(Requirement): Set down the data below from its first line to the line holding "Give the outline of every instance of the screw", inclusive; omit all pictures.

(Provided records):
+--
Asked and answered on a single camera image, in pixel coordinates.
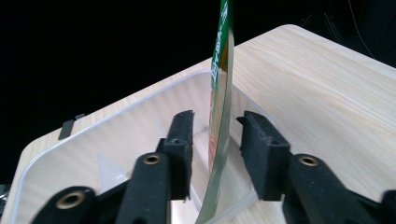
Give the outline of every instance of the wooden table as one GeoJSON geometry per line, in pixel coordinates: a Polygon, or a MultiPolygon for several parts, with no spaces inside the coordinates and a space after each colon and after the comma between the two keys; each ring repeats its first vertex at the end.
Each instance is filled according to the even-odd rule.
{"type": "MultiPolygon", "coordinates": [[[[72,134],[198,70],[210,59],[76,121],[72,134]]],[[[396,189],[396,69],[293,25],[237,46],[233,84],[276,121],[293,153],[317,156],[347,188],[379,201],[396,189]]],[[[21,172],[58,144],[60,129],[26,147],[8,197],[8,223],[21,172]]],[[[228,222],[285,222],[279,203],[256,202],[228,222]]]]}

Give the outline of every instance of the screw hole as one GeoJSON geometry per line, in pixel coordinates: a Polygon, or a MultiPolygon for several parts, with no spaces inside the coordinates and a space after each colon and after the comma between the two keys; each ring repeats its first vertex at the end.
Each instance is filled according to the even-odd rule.
{"type": "Polygon", "coordinates": [[[74,191],[64,195],[56,203],[56,207],[59,209],[69,209],[78,206],[85,200],[85,194],[83,191],[74,191]]]}
{"type": "Polygon", "coordinates": [[[300,163],[307,165],[307,166],[317,166],[318,162],[312,157],[303,156],[298,159],[300,163]]]}
{"type": "Polygon", "coordinates": [[[161,161],[161,158],[157,155],[153,155],[153,156],[147,156],[144,159],[144,163],[148,164],[148,165],[153,165],[153,164],[157,164],[158,162],[161,161]]]}
{"type": "Polygon", "coordinates": [[[180,143],[180,140],[179,139],[177,139],[177,138],[175,138],[175,139],[172,139],[172,141],[171,141],[172,143],[176,143],[176,144],[179,144],[180,143]]]}

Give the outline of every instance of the white plastic tray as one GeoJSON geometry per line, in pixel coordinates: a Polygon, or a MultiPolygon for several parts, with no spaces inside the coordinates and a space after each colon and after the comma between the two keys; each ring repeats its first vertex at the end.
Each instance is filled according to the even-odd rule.
{"type": "MultiPolygon", "coordinates": [[[[173,116],[190,109],[194,112],[191,201],[173,204],[172,221],[191,223],[202,206],[209,179],[210,77],[210,71],[186,76],[38,155],[21,176],[12,223],[30,223],[46,201],[61,189],[87,186],[100,194],[127,180],[134,161],[155,151],[160,138],[166,137],[173,116]],[[194,208],[188,210],[188,215],[185,210],[179,211],[180,206],[192,207],[191,203],[194,208]]],[[[238,150],[242,125],[235,119],[243,116],[245,110],[267,116],[244,93],[233,88],[231,144],[213,219],[216,221],[231,217],[234,211],[256,200],[238,150]]]]}

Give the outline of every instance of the wood grain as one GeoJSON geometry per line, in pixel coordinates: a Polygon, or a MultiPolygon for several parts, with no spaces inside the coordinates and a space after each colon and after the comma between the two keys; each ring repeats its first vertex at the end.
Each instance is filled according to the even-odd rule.
{"type": "MultiPolygon", "coordinates": [[[[208,68],[210,59],[79,119],[72,134],[208,68]]],[[[384,190],[396,189],[396,69],[285,25],[235,48],[233,84],[276,122],[293,153],[323,159],[347,188],[376,201],[384,190]]],[[[3,223],[9,222],[22,170],[59,143],[59,131],[22,152],[3,223]]],[[[282,223],[280,205],[256,202],[219,222],[282,223]]]]}

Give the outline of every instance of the transparent plastic box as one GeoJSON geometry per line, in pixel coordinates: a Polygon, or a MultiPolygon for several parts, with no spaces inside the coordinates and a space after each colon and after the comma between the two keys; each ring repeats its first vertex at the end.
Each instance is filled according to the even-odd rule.
{"type": "MultiPolygon", "coordinates": [[[[172,223],[194,222],[203,206],[209,180],[210,77],[209,70],[183,77],[35,157],[22,173],[12,223],[30,223],[47,200],[62,189],[87,186],[101,194],[129,179],[135,160],[155,151],[160,138],[166,137],[173,116],[185,110],[194,112],[191,199],[172,203],[172,223]]],[[[217,214],[209,222],[225,222],[257,201],[239,152],[242,125],[236,118],[243,116],[245,110],[271,120],[233,87],[229,154],[217,214]]]]}

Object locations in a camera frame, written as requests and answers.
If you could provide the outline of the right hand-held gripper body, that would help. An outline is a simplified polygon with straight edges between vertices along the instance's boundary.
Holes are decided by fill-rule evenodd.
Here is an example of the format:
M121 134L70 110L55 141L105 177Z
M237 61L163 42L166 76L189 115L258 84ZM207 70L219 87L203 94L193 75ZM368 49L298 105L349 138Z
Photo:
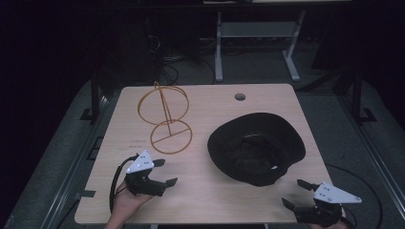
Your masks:
M348 193L327 182L317 185L317 190L313 191L314 205L312 207L296 207L294 216L298 222L314 222L318 216L324 212L337 212L342 209L343 203L361 203L362 198Z

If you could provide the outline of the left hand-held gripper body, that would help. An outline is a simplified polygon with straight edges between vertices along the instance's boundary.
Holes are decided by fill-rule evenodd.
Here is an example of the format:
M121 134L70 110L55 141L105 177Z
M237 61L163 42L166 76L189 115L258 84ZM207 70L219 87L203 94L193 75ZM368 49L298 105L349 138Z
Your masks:
M149 178L155 168L153 159L149 152L144 150L135 161L126 169L125 183L127 189L133 194L145 194L161 197L166 189L164 182L155 181Z

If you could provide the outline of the gold wire hat stand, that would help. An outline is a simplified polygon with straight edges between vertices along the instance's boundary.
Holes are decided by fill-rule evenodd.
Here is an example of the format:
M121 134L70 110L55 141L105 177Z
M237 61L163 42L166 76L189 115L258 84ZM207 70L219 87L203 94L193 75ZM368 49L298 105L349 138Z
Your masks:
M139 118L151 126L149 141L152 148L164 155L184 151L193 139L191 126L184 121L190 101L184 89L163 86L155 82L140 98Z

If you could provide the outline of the black bucket hat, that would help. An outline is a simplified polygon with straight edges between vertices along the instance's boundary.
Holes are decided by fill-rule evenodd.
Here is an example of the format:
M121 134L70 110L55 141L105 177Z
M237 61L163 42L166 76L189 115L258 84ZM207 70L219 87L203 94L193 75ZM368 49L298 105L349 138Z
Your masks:
M303 139L277 114L246 114L217 128L207 141L213 163L227 176L263 187L306 156Z

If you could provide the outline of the person's left hand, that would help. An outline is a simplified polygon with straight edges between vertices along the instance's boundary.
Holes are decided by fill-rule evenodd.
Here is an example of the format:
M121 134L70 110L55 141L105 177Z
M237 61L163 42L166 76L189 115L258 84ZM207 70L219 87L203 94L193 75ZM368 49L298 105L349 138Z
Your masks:
M122 220L126 222L140 209L143 204L152 198L152 196L145 194L133 195L127 189L125 182L122 182L117 187L117 193L115 194L114 198L115 203L110 219Z

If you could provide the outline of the person's right hand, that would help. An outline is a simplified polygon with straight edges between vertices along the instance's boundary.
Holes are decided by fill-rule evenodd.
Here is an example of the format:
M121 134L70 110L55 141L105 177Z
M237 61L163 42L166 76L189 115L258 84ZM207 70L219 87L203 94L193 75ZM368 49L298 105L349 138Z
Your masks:
M320 214L314 222L309 223L309 227L310 229L353 229L352 223L344 217L342 209Z

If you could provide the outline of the aluminium floor rail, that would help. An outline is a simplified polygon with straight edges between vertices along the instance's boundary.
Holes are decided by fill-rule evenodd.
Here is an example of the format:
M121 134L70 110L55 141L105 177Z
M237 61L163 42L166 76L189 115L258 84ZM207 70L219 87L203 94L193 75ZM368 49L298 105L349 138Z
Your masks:
M395 208L397 209L399 215L401 215L401 217L405 220L405 193L400 190L400 186L394 179L392 173L389 171L387 164L383 161L383 158L381 157L376 146L373 144L372 139L366 132L363 124L353 117L351 105L348 100L342 96L338 96L337 100L348 117L352 127L355 129L363 145L365 146L371 163L380 177L381 182L385 186L390 198L392 199Z
M75 211L81 199L90 195L85 186L118 96L119 93L114 93L101 97L100 114L94 121L83 115L90 108L87 96L75 100L63 118L44 160L45 173L55 178L55 186L50 189L50 205L40 221L40 229L80 227L74 220Z

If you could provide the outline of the black metal post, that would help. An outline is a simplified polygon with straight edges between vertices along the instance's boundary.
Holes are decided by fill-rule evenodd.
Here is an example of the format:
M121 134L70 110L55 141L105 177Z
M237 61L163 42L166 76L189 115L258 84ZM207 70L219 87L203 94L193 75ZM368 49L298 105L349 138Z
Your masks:
M91 86L91 107L86 108L80 120L87 120L91 125L95 124L99 116L99 88L96 73L93 73L90 80Z
M352 82L352 110L351 114L358 125L364 122L375 122L376 118L369 108L361 108L362 73L359 67L354 72Z

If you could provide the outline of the grey metal desk frame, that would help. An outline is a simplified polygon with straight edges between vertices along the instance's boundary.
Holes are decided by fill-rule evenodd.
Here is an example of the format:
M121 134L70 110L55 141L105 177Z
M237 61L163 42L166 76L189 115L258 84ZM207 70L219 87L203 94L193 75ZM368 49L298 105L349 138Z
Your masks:
M222 62L222 39L223 38L289 38L290 44L286 50L282 51L285 63L288 67L291 80L299 82L299 73L292 59L306 12L300 10L295 21L282 22L225 22L223 14L217 13L216 23L216 51L214 55L215 81L222 82L223 62Z

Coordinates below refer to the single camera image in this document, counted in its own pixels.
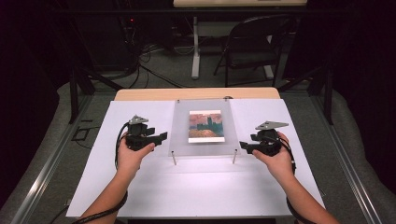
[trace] handheld controller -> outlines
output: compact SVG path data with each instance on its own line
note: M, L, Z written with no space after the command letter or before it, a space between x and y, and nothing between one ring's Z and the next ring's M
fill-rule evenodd
M150 143L158 146L162 144L163 140L166 140L168 133L151 136L155 133L155 128L148 128L148 125L144 124L147 121L149 120L135 115L127 123L128 133L125 136L125 140L129 149L137 151Z
M253 149L257 149L265 155L275 156L282 147L275 128L288 125L288 123L265 121L262 125L256 127L256 130L260 130L257 134L250 135L251 140L259 142L259 144L248 144L246 142L239 142L239 144L248 154L252 154Z

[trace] painting print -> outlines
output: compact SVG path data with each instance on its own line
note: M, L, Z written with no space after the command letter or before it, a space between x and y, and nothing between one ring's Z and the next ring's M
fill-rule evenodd
M224 141L220 110L190 111L189 143Z

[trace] dark background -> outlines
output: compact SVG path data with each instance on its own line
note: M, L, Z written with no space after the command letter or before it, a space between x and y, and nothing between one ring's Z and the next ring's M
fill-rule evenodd
M0 4L1 96L5 101L1 122L0 205L18 184L35 155L59 102L56 90L68 82L74 64L93 70L134 68L134 52L125 48L119 22L95 18L92 22L60 19L52 26L48 6L114 8L100 1L2 1ZM341 8L353 1L308 1L310 8ZM334 60L334 88L348 103L357 121L366 158L381 181L396 193L395 131L395 21L393 1L365 1L354 5L361 18L353 26L345 50ZM155 20L165 24L159 26ZM143 21L151 41L171 46L169 18ZM295 78L323 63L341 26L338 20L302 20L295 36L285 77ZM57 36L59 32L65 42Z

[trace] desk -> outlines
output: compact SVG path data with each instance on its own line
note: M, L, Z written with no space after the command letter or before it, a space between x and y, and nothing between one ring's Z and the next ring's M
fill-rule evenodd
M168 156L175 100L224 96L244 98L228 100L240 141L251 142L249 135L255 132L254 127L265 121L263 119L282 118L282 122L290 125L282 128L282 132L288 136L293 149L297 163L296 176L323 205L289 112L276 89L122 90L107 110L67 216L79 217L115 174L113 158L117 134L122 124L134 114L148 118L148 126L155 127L156 133L168 132L168 139L143 160L129 187L130 196L119 211L119 217L290 216L282 188L265 165L245 150L240 150L235 164L230 155L177 157L177 165Z
M174 7L303 7L307 0L174 0ZM226 36L236 22L198 22L197 17L193 19L194 56L192 61L191 78L199 77L199 36ZM271 66L264 66L267 77L273 77Z

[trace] table leg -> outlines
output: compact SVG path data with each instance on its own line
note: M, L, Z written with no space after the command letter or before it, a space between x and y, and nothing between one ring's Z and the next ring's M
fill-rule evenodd
M198 45L198 21L197 18L194 17L194 58L192 61L192 79L197 79L199 77L199 62L200 62L200 55L199 55L199 45Z
M269 43L271 43L272 36L268 35L267 40ZM265 72L265 77L268 79L274 78L274 72L272 71L271 65L265 65L264 66L264 72Z
+--
(Written solution):
Asked and answered on a single camera image, in pixel coordinates.
Give the outline of every instance of the wooden table as one GeoJSON geometry per line, in pixel coordinates: a Polygon, or a MultiPolygon for several parts, with no spaces inside the coordinates and a space after each colon and after the comma between the two keys; each ring repeats its first vertex at the end.
Each instance is filled according to the even-odd rule.
{"type": "MultiPolygon", "coordinates": [[[[72,134],[198,70],[210,59],[76,121],[72,134]]],[[[396,189],[396,69],[293,25],[237,46],[233,84],[276,121],[293,153],[317,156],[347,188],[379,201],[396,189]]],[[[21,172],[58,144],[60,129],[26,147],[8,197],[8,223],[21,172]]],[[[228,222],[285,222],[279,203],[256,202],[228,222]]]]}

Give the outline of every instance of the screw hole as one GeoJSON geometry per line, in pixel coordinates: a Polygon, or a MultiPolygon for several parts, with no spaces inside the coordinates and a space after each colon and after the comma between the two keys; each ring repeats its first vertex at the end.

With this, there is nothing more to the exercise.